Prompt
Copy all of the data that follows without altering a word.

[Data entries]

● ● ● ● ● ● ●

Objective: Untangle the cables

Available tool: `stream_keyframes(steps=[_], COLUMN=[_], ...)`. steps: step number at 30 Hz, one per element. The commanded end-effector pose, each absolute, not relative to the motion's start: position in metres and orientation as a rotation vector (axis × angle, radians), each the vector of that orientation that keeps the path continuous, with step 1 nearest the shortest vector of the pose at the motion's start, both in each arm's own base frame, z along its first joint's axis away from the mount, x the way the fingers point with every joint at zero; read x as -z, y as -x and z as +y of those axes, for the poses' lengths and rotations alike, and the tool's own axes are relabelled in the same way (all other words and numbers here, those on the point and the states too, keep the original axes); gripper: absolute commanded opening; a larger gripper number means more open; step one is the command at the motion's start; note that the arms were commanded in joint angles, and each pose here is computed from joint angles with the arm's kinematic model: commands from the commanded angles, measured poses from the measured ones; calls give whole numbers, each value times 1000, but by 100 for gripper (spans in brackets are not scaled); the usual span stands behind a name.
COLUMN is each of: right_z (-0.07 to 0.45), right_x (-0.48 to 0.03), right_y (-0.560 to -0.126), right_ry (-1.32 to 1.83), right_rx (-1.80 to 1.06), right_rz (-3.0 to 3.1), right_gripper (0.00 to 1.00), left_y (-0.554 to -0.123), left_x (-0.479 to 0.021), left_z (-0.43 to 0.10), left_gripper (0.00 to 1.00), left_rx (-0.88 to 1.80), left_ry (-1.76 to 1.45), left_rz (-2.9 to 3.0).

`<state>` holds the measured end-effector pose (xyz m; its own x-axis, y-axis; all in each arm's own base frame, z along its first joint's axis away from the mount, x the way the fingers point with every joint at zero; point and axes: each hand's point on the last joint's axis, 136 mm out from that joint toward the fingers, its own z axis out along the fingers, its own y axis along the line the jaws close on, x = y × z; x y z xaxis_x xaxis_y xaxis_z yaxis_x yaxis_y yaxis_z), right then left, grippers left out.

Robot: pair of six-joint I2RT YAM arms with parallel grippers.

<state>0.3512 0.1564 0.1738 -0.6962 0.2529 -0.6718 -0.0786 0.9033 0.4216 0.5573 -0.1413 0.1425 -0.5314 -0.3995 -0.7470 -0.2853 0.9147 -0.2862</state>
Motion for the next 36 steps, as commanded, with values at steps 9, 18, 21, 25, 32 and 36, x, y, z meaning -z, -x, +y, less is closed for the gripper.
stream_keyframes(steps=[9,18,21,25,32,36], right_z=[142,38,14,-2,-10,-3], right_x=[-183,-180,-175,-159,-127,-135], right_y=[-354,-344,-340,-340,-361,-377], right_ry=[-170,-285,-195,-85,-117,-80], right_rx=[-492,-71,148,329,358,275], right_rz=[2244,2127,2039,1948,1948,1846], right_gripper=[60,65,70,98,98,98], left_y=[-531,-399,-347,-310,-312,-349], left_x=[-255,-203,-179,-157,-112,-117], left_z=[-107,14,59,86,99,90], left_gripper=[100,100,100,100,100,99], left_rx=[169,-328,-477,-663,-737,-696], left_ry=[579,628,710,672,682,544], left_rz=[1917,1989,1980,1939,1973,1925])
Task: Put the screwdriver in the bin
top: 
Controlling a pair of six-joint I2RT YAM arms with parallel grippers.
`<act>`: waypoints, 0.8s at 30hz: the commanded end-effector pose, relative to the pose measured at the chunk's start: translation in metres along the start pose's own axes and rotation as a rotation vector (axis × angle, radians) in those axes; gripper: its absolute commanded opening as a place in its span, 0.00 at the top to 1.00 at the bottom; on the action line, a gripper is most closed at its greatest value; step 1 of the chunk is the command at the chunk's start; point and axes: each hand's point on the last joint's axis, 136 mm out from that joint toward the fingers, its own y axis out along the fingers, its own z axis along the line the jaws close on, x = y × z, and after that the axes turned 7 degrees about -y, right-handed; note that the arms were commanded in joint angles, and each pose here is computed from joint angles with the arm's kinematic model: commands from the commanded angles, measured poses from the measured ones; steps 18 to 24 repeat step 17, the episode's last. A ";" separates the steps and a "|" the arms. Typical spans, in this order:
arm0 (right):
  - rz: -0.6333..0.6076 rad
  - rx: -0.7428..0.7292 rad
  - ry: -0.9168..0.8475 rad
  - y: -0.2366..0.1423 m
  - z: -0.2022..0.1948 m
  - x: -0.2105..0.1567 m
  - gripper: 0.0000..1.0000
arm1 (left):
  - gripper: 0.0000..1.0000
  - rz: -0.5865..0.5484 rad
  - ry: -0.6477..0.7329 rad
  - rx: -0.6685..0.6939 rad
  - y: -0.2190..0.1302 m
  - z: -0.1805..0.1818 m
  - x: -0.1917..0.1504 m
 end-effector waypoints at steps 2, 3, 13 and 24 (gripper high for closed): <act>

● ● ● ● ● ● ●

Response
Objective: Untangle the cables

Available tool: `stream_keyframes(steps=[_], COLUMN=[_], ...)`. steps: step number at 30 Hz, one per element. The commanded end-effector pose, each absolute, not relative to the motion's start: position in metres and orientation as a rotation vector (axis × angle, radians), each the vector of that orientation that keeps the path continuous, with step 1 nearest the shortest vector of the pose at the motion's start, both in each arm's own base frame, z along its first joint's axis away from the mount, x the way the fingers point with every joint at zero; read x as -z, y as -x and z as +y of those axes, for the poses' lengths and rotations alike, and the tool's own axes are relabelled in the same way (all other words and numbers here, those on the point and the states too, keep the original axes); gripper: absolute commanded opening; a larger gripper number means more open; step one is the command at the motion's start; note that the arms were commanded in joint angles, and each pose here is computed from joint angles with the arm's kinematic model: commands from the commanded angles, measured poses from the measured ones; calls give whole numbers, each value times 1000, but by 100 for gripper (spans in brackets are not scaled); the usual span stands behind a name.
COLUMN is each of: right_z (-0.07 to 0.45), right_x (-0.48 to 0.03), right_y (-0.560 to -0.126), right_ry (-1.32 to 1.83), right_rx (-1.80 to 1.06), right_rz (-3.0 to 3.1), right_gripper (0.00 to 1.00), left_y (-0.554 to -0.123), left_x (-0.479 to 0.021), left_z (-0.43 to 0.10), left_gripper (0.00 to 1.00), left_rx (-0.88 to 1.80), left_ry (-1.76 to 1.45), left_rz (-2.9 to 3.0).

`<state>` holds the measured end-effector pose (xyz m; its own x-axis, y-axis; all in each arm's own base frame, z along its first joint's axis away from the mount, x the way the fingers point with every joint at zero; point and axes: each hand's point on the last joint's axis, 136 mm out from that joint toward the fingers, its own z axis out along the fingers, its own y axis along the line the jaws close on, x = y × z; x y z xaxis_x xaxis_y xaxis_z yaxis_x yaxis_y yaxis_z), right then left, grippers left out.

Robot: pair of six-joint I2RT YAM arms with parallel grippers.

<state>0.3512 0.1564 0.1738 -0.6962 0.2529 -0.6718 -0.0786 0.9033 0.4216 0.5573 -0.1413 0.1425 -0.5314 -0.3995 -0.7470 -0.2853 0.9147 -0.2862</state>
Motion for the next 36 steps, as commanded, with values at steps 9, 18, 21, 25, 32 and 36, x, y, z meaning -z, -x, +y, less is closed for the gripper.
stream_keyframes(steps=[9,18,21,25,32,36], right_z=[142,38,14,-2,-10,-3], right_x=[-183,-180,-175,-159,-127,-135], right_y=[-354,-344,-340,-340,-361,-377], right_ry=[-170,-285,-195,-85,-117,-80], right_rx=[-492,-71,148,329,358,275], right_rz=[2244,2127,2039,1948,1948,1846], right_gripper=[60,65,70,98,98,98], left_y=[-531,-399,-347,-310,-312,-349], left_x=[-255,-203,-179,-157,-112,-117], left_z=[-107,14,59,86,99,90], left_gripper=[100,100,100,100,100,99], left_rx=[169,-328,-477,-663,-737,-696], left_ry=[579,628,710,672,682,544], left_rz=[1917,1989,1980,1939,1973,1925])
Task: Put the screwdriver in the bin
top: 
Controlling a pair of six-joint I2RT YAM arms with parallel grippers.
`<act>`: waypoints, 0.8s at 30hz: the commanded end-effector pose, relative to the pose measured at the chunk's start: translation in metres along the start pose's own axes and rotation as a rotation vector (axis × angle, radians) in those axes; gripper: its absolute commanded opening as a place in its span, 0.00 at the top to 1.00 at the bottom; on the action line, a gripper is most closed at its greatest value; step 1 of the chunk is the command at the chunk's start; point and axes: each hand's point on the last joint's axis, 136 mm out from that joint toward the fingers, its own y axis out along the fingers, its own z axis along the line the jaws close on, x = y × z, and after that the axes turned 7 degrees about -y, right-handed; note that the arms were commanded in joint angles, and each pose here is computed from joint angles with the arm's kinematic model: commands from the commanded angles, measured poses from the measured ones; steps 18 to 24 repeat step 17, the episode's last. A ";" separates the steps and a "|" the arms. Typical spans, in this order:
arm0 (right):
  - rz: -0.6333..0.6076 rad
  - rx: -0.7428..0.7292 rad
  - ry: -0.9168..0.8475 rad
  - y: -0.2366..0.1423 m
  - z: -0.2022..0.1948 m
  - x: -0.2105..0.1567 m
  - gripper: 0.0000..1.0000
arm1 (left):
  - gripper: 0.0000..1.0000
  - rz: -0.5865..0.5484 rad
  - ry: -0.6477..0.7329 rad
  - rx: -0.6685..0.6939 rad
  - y: -0.2190..0.1302 m
  - z: -0.1805..0.1818 m
  - x: -0.1917..0.1504 m
 end-effector waypoints at steps 2, 3, 13 and 24 (gripper high for closed): <act>

What was requested is fully covered by this answer.